Polish psychiatrist and philosopher

Antoni Ignacy Tadeusz Kępiński (16 November 1918 – 8 June 1972) was a Polish psychiatrist and philosopher. In his youth he was influenced by Carl Jung's approach. He is known as the originator of concepts like information metabolism (IM) and axiological psychiatry.

==Biography==
Kępiński was born in Dolina, which at that time was part of Poland (now southwestern Ukraine). During the childhood years, he resided in Nowy Sącz where his father held the position of starosta. He attended the élite Bartłomiej Nowodworski High School in Kraków. In 1936, Kępiński entered the Medical Faculty of the Jagiellonian University. In 1939, he interrupted his studies before graduation and volunteered for the Polish Army to defend his country from the impending Invasion of Poland.
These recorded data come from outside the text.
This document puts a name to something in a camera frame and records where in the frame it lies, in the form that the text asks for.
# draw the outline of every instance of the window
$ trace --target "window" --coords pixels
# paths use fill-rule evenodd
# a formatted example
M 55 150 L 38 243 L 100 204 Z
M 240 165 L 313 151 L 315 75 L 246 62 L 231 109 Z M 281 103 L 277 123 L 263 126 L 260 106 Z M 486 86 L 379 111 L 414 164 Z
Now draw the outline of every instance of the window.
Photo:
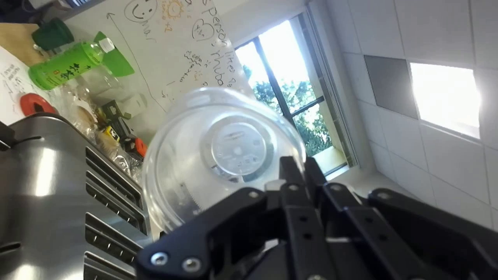
M 481 95 L 472 69 L 411 64 L 421 118 L 480 139 Z
M 237 56 L 257 100 L 295 125 L 327 176 L 347 160 L 305 36 L 296 17 L 237 48 Z

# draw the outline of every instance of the red object
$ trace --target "red object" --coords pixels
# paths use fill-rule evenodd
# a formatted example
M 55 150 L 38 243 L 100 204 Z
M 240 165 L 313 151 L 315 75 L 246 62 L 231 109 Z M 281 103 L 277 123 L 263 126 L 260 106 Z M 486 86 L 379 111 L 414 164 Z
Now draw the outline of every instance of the red object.
M 21 109 L 25 114 L 25 117 L 35 114 L 58 114 L 58 111 L 38 94 L 27 94 L 21 97 Z
M 147 145 L 145 145 L 145 142 L 142 140 L 142 139 L 136 139 L 136 151 L 142 156 L 142 157 L 145 157 L 145 154 L 147 154 Z

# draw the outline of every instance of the bottle
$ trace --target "bottle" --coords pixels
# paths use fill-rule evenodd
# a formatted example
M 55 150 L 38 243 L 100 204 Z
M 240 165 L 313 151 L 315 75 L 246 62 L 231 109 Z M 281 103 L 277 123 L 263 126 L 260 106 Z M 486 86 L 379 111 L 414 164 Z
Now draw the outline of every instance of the bottle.
M 103 64 L 105 55 L 112 50 L 116 47 L 109 38 L 98 42 L 81 42 L 47 62 L 30 67 L 30 78 L 38 87 L 52 90 Z

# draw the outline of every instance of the green spray bottle
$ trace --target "green spray bottle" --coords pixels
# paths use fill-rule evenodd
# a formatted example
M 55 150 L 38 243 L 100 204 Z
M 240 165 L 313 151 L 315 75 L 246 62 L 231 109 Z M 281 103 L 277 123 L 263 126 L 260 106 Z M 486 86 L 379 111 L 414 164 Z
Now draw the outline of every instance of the green spray bottle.
M 81 42 L 47 62 L 30 67 L 30 78 L 38 87 L 52 90 L 103 64 L 105 55 L 112 50 L 116 47 L 109 38 L 98 42 Z

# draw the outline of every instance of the clear plastic bowl
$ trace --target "clear plastic bowl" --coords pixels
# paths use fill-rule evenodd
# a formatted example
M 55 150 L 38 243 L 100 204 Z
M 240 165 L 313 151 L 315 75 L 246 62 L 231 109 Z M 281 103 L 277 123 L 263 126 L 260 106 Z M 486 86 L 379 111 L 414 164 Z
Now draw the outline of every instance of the clear plastic bowl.
M 204 87 L 179 98 L 144 162 L 153 226 L 192 220 L 242 187 L 265 190 L 279 179 L 279 160 L 304 165 L 296 129 L 270 108 L 231 89 Z
After the simultaneous Invasion of Poland by Nazi Germany and the Soviet Union, Kępiński was captured and imprisoned in Hungary, to where he had fled. In 1940, he managed to escape imprisonment and headed to France, then Spain, where he was imprisoned in Miranda de Ebro.

Later he was freed and moved to the United Kingdom, spending a short time with the Polish Air Force in Great Britain. In 1944–1945, he continued his medical studies at University of Edinburgh's Polish School of Medicine, graduating in 1946. He then returned to Poland and took up psychiatry at the Psychiatric Clinic in the Collegium Medicum of the Jagiellonian University in Kraków. Shortly before his death in 1972 he was appointed professor in the faculty.

As a concentration camp inmate himself, Kępiński took part in a rehabilitation programme for survivors from the Auschwitz concentration camp.

==His work==
===Auschwitz syndrome===
Due to his involvement, in the 1950s, in the rehabilitation programme for former concentration camp inmates, Kępiński may be regarded as the pioneer of the PTSD research. The idea of such research originated in the mind of Kępiński's colleague Stanisław Kłodziński. Together with fellow researchers from the Psychiatric Clinic of the Medical Academy in Cracow they examined large number of Auschwitz-Birkenau survivors and mapped out the clinical picture of the concentration camp syndrome which they called the KZ-Syndrome. As noted by psychiatrist Krzysztof Rutkowski, the same syndrome was later investigated in other countries (for example in the United States after the Vietnam War in the 1970s), and is currently known as the post-traumatic stress disorder.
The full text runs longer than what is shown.